Morderca miał przy sobie dokumenty wskazujące na to, że jest pracownikiem rosyjskiego konsulatu. Jak mówił, zastrzelił człowieka, który groził mu bronią i chciał go okraść. Rosyjski konsulat zaprzeczył, jakoby morderca był z nim powiązany. 

Do całego zdarzenia doszło wczoraj na ulicy nieopodal wioski olimpijskiej. Niedługo przed zabójstwem tamtą drogą jechali słoweńscy kolarze trenujący przed występem na igrzyskach. Ulicą jechał motocyklista, który został wciągnięty do samochodu marki BMW i tam zastrzelony. 

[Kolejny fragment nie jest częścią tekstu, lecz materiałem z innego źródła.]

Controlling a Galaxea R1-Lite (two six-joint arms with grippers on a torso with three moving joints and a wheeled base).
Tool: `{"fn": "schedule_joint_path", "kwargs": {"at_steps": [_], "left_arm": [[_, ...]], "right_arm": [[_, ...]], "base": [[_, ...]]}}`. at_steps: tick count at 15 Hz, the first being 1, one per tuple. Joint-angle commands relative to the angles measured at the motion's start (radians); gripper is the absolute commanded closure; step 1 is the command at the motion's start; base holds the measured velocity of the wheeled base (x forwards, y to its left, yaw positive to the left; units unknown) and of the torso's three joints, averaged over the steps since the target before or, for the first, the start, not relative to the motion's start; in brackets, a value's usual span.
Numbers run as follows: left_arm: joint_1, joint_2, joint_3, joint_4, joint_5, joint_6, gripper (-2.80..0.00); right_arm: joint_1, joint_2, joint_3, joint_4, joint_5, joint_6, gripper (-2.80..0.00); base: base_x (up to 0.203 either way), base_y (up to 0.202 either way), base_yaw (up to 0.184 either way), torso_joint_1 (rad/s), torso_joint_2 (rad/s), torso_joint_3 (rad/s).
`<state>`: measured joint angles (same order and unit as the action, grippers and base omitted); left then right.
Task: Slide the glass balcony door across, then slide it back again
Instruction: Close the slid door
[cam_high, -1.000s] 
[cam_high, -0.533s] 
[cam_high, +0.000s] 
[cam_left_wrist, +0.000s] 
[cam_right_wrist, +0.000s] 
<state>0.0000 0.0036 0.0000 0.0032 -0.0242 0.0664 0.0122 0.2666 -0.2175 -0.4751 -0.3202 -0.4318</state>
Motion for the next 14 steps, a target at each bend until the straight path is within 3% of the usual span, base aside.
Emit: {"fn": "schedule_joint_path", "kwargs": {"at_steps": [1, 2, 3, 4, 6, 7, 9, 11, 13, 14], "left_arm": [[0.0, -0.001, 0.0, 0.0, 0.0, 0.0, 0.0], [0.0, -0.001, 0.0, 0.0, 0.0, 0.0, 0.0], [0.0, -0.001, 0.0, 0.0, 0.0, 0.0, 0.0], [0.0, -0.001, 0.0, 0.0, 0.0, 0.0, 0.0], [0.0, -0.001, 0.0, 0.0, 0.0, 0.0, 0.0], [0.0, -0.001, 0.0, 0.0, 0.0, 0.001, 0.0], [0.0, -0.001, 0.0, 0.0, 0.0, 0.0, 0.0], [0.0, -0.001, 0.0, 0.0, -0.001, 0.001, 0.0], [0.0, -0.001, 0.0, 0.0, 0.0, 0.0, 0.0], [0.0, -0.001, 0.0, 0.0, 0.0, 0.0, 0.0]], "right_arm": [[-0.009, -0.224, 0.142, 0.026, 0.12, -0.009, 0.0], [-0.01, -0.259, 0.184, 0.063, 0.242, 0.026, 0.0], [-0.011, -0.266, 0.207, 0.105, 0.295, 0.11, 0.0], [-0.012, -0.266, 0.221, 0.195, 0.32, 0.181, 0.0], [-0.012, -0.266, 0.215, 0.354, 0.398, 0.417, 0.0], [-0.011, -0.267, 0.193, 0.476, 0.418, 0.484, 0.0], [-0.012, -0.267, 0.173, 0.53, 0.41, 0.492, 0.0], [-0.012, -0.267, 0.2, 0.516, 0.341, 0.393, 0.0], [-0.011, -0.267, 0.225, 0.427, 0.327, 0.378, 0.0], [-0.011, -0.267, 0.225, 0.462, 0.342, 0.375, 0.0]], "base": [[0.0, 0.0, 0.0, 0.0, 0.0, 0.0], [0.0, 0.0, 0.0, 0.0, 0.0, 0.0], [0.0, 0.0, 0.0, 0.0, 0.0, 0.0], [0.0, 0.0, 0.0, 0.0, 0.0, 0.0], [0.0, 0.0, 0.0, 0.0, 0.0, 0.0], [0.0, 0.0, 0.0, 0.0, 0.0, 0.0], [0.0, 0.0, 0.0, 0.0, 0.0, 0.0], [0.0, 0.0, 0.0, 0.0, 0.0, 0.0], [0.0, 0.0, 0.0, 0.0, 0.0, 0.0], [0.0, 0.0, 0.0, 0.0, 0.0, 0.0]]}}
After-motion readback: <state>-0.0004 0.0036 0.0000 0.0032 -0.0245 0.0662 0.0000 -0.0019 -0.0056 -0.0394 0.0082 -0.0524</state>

Jak zeznawał zabójca, motocyklista podjechał do jego auta i groził mu śmiercią, próbując go okraść. Wtedy kierowca wciągnął niedoszłego złodzieja do środka i zastrzelił. 

Rosyjski Generalny Konsul w Rio oświadczył, że zabójca nie był Rosjaninem. Media spekulują, że mógł to być Marcos Cesar Feres Braga, który widnieje w rejestrze brazylijskich prawników. Policja bada sprawę.